Institute of Information Theories and Applications FOI ITHEA
Abstract:
Mixed-content miscellanies (very frequent in the Byzantine and mediaeval Slavic written heritage) are usually
defined as collections of works with non-occupational, non-liturgical application, and texts in them are selected and
arranged according to no identifiable principle. It is a “readable” type of miscellanies which were compiled mainly on
the basis of the cognitive interests of compilers and readers. Just like the occupational ones, they also appeared to
satisfy public needs but were intended for individual usage. My textological comparison had shown that mixed-
content miscellanies often showed evidence of a stable content – some of them include the same constituent works
in the same order, regardless that the manuscripts had no obvious genetic relationship. These correspondences
were sufficiently numerous and distinctive that they could not be merely fortuitous, and the only sensible
interpretation was that even when the operative organizational principle was not based on independently identifiable
criteria, such as the church calendar, liturgical function, or thematic considerations, mixed-content miscellanies (or,
at least, portions of their contents) nonetheless fell into types. In this respect, the apparent free selection and
arrangement of texts in mixed-content miscellanies turns out to be illusory.
The problem was – as the corpus of manuscripts that I and my colleagues needed to examine grew – our ability to
keep track of the structure of each one, and to identify structural correspondences among manuscripts within the
corpus, diminished. So, at the end of 1993 I addressed a letter to Prof. David Birnbaum (University of Pittsburgh, PA)

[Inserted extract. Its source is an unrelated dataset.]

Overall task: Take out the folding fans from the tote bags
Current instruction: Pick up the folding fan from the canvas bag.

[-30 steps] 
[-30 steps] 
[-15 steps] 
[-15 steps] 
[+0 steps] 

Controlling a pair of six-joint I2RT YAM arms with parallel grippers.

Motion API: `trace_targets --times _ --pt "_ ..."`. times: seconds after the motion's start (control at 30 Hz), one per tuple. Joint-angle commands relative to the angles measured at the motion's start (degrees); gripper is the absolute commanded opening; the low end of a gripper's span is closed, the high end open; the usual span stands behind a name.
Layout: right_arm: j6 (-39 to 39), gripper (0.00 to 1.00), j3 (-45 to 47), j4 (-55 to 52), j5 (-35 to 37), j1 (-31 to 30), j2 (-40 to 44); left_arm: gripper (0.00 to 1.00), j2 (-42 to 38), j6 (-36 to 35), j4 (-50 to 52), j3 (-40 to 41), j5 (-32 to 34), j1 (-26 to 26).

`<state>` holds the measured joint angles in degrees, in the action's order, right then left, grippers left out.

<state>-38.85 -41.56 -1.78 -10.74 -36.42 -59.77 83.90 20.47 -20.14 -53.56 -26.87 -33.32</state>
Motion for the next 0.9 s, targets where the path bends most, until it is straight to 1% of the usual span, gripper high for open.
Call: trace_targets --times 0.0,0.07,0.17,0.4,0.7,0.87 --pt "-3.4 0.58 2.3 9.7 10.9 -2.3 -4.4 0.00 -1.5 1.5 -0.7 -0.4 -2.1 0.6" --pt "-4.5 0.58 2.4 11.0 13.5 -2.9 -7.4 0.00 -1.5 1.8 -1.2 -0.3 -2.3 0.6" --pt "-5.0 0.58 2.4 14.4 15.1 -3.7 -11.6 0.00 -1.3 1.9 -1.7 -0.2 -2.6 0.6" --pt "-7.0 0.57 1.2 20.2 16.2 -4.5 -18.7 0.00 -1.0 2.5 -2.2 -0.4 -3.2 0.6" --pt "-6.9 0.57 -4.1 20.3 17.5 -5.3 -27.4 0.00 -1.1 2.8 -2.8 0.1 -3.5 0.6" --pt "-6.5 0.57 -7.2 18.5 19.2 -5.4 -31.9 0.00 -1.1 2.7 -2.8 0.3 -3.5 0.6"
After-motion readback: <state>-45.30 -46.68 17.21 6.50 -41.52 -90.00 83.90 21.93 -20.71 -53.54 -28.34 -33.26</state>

with a request to help me to solve the problem. He and my colleague Andrey Boyadzhiev (Sofia University) pointed
out to me that computers are well suited to recording, processing, and analyzing large amounts of data, and to
identifying patterns within the data, and their proposal was that we try to develop a computer system for description
of manuscripts, for their analysis and of course, for searching the data. Our collaboration in this project is now ten
years old, and our talk today presents an overview of that collaboration.